Samstag, 2. November 2024

Pfingsten ist auch nur ein Ochse: Über die Unwahrscheinlichkeit der eigenen Existenz …

Pfingsten? A watt …

Nur mit religiösen Mythen vertraute Christen und (natürlich) Wikipedia wissen, warum Pfingsten überhaupt gefeiert wird. Die Begründung klingt wie immer höchst befremdlich bis märchenhaft, wenn es um unerklärbare Phänomen oder geisterhafte Erscheinungen aus der Bibel geht: „Pfingsten ist ein christliches Fest, an dem die Gläubigen die Sendung des Heiligen Geistes zu den Jüngern Jesu und seine bleibende Gegenwart in der Kirche feiern.”

Und in der Apostelgeschichte steht: „Als der Pfingsttag gekommen war, befanden sich alle am gleichen Ort. Da kam plötzlich vom Himmel her ein Brausen, wie wenn ein heftiger Sturm daherfährt, und erfüllte das ganze Haus, in dem sie waren … Alle wurden mit dem Heiligen Geist erfüllt und begannen, in fremden Sprachen zu reden, wie es der Geist ihnen eingab.“

A watt … von mir aus, aber irgendwie muss der Heilige Geist auch dieses Jahr mal wieder komplett an mir vorbeigebraust sein.

„Ach, aber auf die freien Tage wollt ihr Atheisten mal wieder nicht verzichten, oder?“, ermahnen die Erweckten bei jeder christlichen Festgelegenheit die Aufgeweckten im gebieterischen Ton, als hätte unsereins seine freien Tage ihrem komischen Glauben zu verdanken. Dabei wird von ihnen geflissentlich unterschlagen, dass alle religiösen Feste heidnische Wurzeln haben, die sich der Klerus über all die Jahrhunderte wie den gesamten Grundbesitz widerrechtlich unter den Nagel gerissen hat, indem er dem ungebildeten Volk einen Stehplatz im Himmel versprach. Bis heute offenbar weltweit ein erfolgreiches Geschäftsmodell.

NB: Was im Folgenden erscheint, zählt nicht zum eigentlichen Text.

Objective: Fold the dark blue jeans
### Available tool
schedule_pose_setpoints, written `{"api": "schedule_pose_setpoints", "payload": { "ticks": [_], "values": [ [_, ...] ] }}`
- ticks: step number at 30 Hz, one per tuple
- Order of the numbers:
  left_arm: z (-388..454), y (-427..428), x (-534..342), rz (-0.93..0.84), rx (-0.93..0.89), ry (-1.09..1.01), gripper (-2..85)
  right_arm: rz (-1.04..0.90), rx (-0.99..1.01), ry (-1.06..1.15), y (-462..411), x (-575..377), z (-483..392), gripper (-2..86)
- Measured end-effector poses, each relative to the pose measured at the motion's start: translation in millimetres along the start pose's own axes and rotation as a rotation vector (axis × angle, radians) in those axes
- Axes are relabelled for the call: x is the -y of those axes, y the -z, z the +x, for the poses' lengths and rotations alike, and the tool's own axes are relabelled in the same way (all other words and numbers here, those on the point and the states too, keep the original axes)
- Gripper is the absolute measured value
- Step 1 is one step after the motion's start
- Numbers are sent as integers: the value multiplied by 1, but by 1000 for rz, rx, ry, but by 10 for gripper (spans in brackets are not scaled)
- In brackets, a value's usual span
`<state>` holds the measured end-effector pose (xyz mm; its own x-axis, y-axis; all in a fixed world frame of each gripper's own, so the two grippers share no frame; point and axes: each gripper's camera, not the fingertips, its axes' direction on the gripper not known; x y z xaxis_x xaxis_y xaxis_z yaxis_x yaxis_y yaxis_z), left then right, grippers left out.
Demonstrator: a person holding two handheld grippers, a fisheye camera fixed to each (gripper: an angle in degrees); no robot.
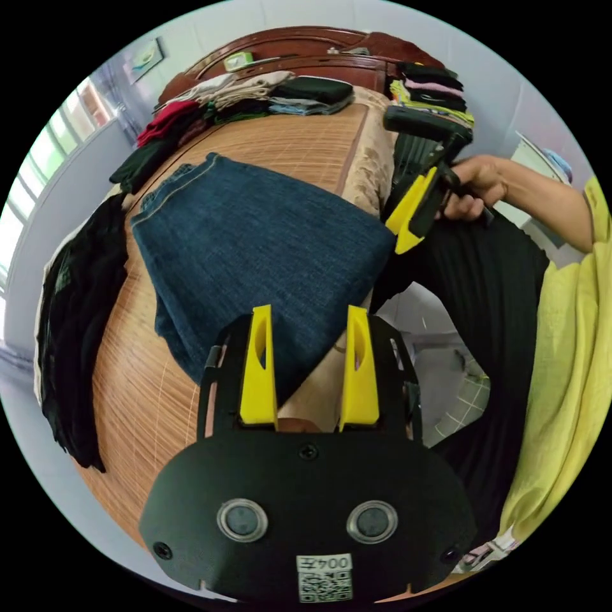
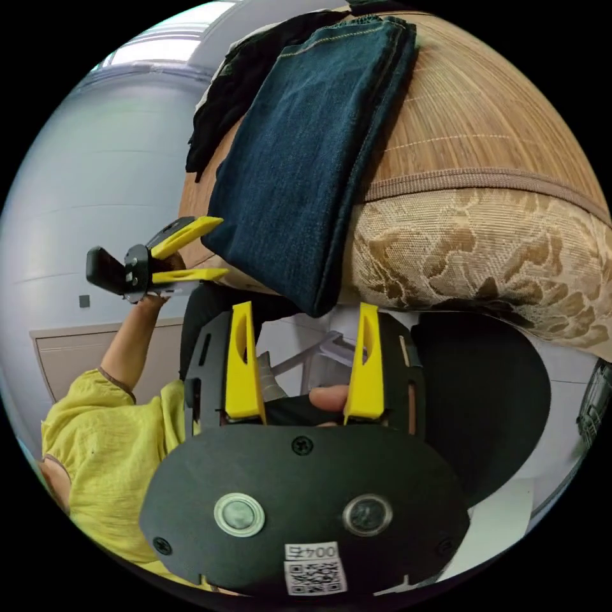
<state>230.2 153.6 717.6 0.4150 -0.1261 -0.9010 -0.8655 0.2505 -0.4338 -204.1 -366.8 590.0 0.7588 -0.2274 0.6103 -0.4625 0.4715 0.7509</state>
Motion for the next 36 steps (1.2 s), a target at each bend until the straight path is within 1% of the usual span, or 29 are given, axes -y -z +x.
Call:
{"api": "schedule_pose_setpoints", "payload": {
  "ticks": [3,5,6,8,13,16,18,21,23,24,26,27,29,30,32,33,35,36],
  "values": [
    [27,-1,22,-44,11,-89,164,-14,119,-36,-16,0,4,168],
    [47,0,36,-68,49,-146,167,22,130,-101,-21,-7,7,115],
    [51,0,38,-74,59,-159,168,33,145,-110,-21,-10,6,106],
    [68,-1,46,-104,99,-205,172,62,232,-125,-22,-21,0,77],
    [87,5,56,-119,204,-228,162,114,291,-85,-26,-37,-36,63],
    [95,8,62,-138,322,-240,127,123,293,-62,-38,-41,-63,63],
    [94,12,68,-160,323,-234,103,124,259,-44,-48,-46,-79,64],
    [71,31,75,-140,273,-134,52,167,105,49,-63,-64,-119,77],
    [43,44,77,-132,145,-56,25,277,-87,159,-73,-89,-162,108],
    [36,46,77,-132,119,-46,20,303,-136,195,-77,-95,-174,117],
    [17,50,82,-154,41,-27,11,347,-366,322,-109,-113,-225,162],
    [13,51,84,-162,25,-25,10,344,-437,353,-120,-116,-237,168],
    [1,52,89,-195,-19,-31,6,327,-746,494,-179,-124,-285,182],
    [-1,53,91,-201,-24,-35,5,327,-824,527,-195,-126,-295,183],
    [-7,56,93,-216,-40,-48,5,312,-1078,666,-259,-131,-330,184],
    [-8,57,93,-218,-44,-48,5,296,-1125,695,-275,-131,-336,184],
    [-15,61,91,-217,-66,-44,8,228,-1280,778,-332,-129,-356,180],
    [-16,62,91,-214,-70,-43,9,210,-1320,791,-345,-127,-358,175]
  ]
}}
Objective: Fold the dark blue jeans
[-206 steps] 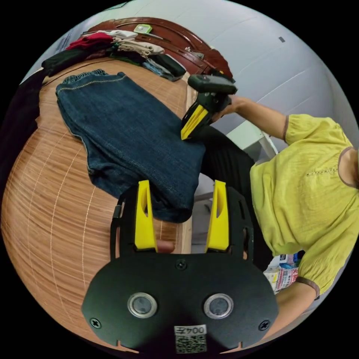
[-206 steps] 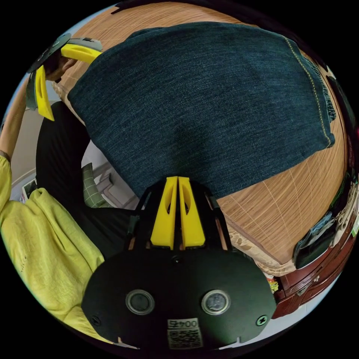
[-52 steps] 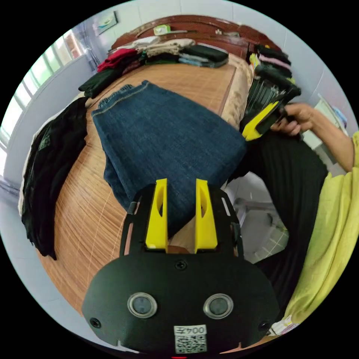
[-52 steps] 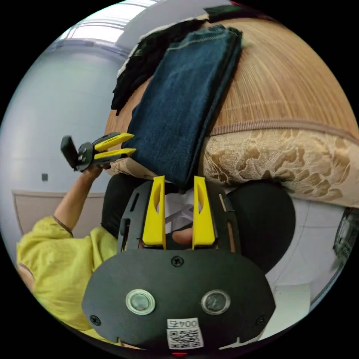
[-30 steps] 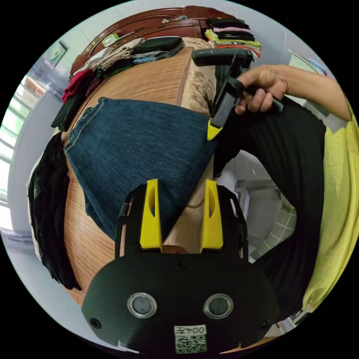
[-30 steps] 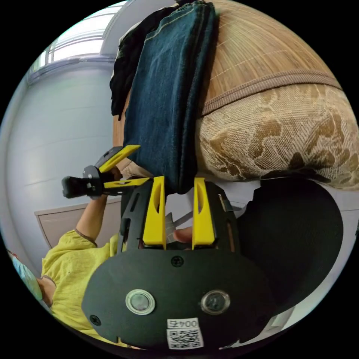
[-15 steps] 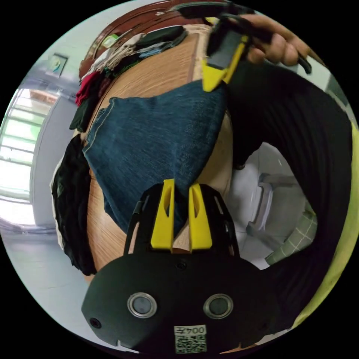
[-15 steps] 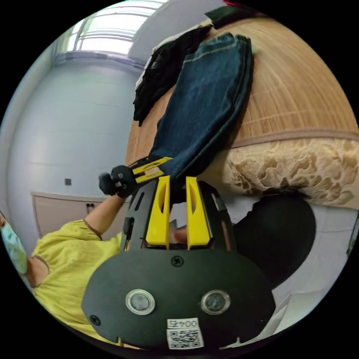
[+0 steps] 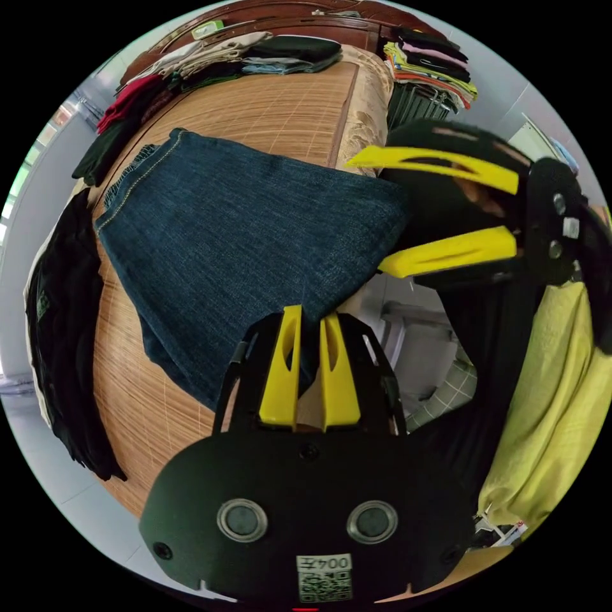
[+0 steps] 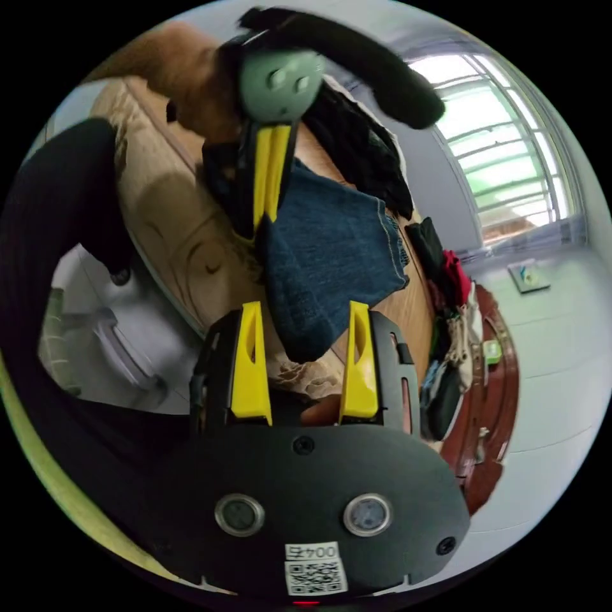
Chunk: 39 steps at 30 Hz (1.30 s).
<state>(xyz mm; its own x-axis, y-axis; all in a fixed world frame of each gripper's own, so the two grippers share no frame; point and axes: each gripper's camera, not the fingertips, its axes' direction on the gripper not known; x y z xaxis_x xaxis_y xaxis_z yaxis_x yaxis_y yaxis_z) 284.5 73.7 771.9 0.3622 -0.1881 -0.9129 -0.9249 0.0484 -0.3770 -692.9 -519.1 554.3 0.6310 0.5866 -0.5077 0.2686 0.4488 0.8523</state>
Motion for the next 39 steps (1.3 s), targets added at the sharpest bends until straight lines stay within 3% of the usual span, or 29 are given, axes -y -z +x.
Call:
{"api": "schedule_pose_setpoints", "payload": {
  "ticks": [4,7,11,14,21,26,39],
  "values": [
    [-10,5,-14,47,-53,32,29,-85,-128,89,-13,29,-50,87],
    [-8,14,-32,110,-69,28,76,-42,-105,96,4,42,-64,53],
    [14,29,-75,169,157,13,179,-30,-16,41,24,63,-63,40],
    [22,28,-104,168,269,23,198,-32,65,-17,36,78,-53,36],
    [31,21,-102,108,508,-36,159,-33,139,-65,57,101,-45,34],
    [55,-8,-85,-6,739,-225,98,-22,228,-146,66,104,-37,30],
    [83,-6,-103,59,488,-144,34,56,219,-106,112,55,-95,29]
  ]
}}
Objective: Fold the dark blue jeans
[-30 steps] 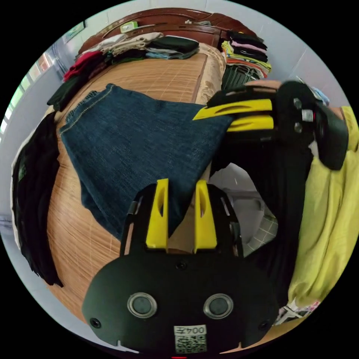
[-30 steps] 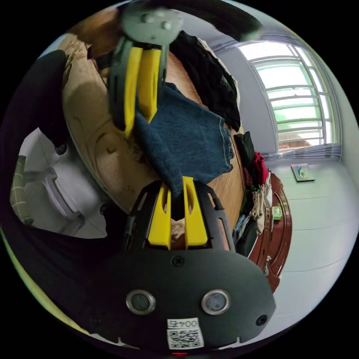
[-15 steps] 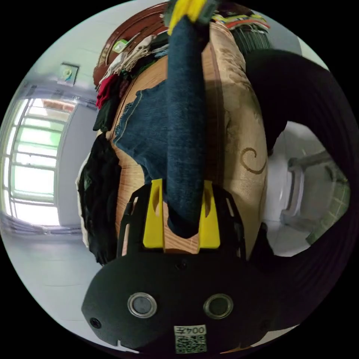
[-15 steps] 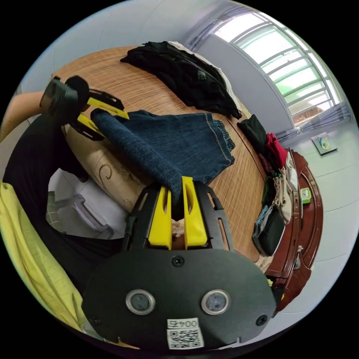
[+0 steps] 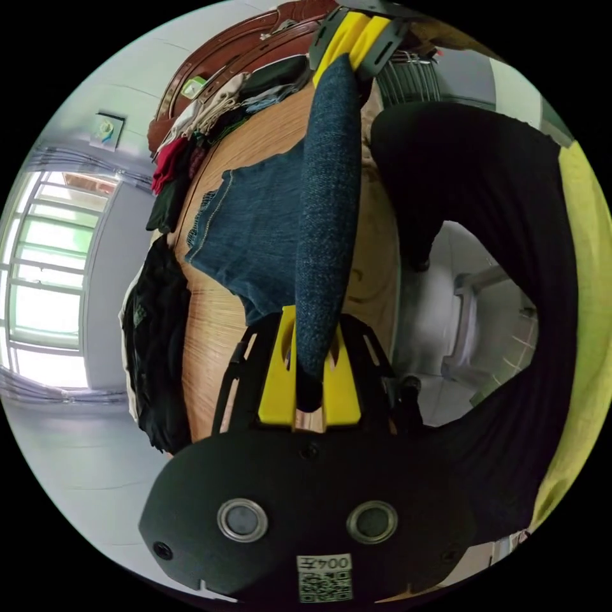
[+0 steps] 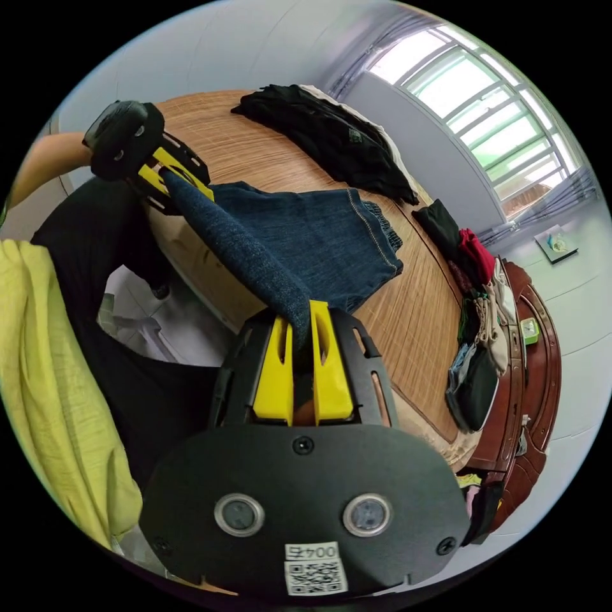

Liebe Christengemeinde, mir fallen zig bessere Anlässe für Feiertage ein, als dem Vorbeibrausen eines heiligen Geistes oder der Himmelfahrt eines bedauernswerten Tischlersohns zu huldigen. Wie wäre es, stattdessen den 21. Juli, den Tag der Mondlandung, als Tag der Wissenschaft und Charles Darwins Geburt am 12. Februar als Tag der Evolution zu feiern?

Wie wäre es, am 8. Mai dem Tag der Befreiung vom Faschismus und am 4. April der Ermordung Martin Luther Kings zu gedenken? Was ist mit einem Rosa-Parks-Day? Auch die zukünftigen Todestage von Donald Trump oder Wladimir Putin sollten als Freudenfeste in spe vorgemerkt werden.

Sicherlich wären auch viele gläubige Menschen damit einverstanden, zumindest diejenigen, die im Jahr 2024 angekommen sind, denn eins steht fest: Nur weil man Atheist ist, ist man noch lange kein besserer Mensch, schaut mich an …

Und wenn es den gläubigen Menschen hilft, irgendeine Kirche, einen Tempel oder eine sonstige heilige Stätte aufzusuchen, sich gen Mekka zu werfen oder einen Ring durch die Nase zu ziehen, dann sollen sie das tun, solange sie den Mindestabstand zu mir einhalten und sich nicht als bessere Menschen wähnen.

Besonders schick ist ja seit Jahren der Buddhismus, das IPhone der Religionen sozusagen, natürlich nur der ach so friedliche, wie er uns mit Vorliebe in Talkshows von Sinnsuchenden  vorgegaukelt wird, und nicht der reale und blutrünstige wie in Burma oder Myanmar.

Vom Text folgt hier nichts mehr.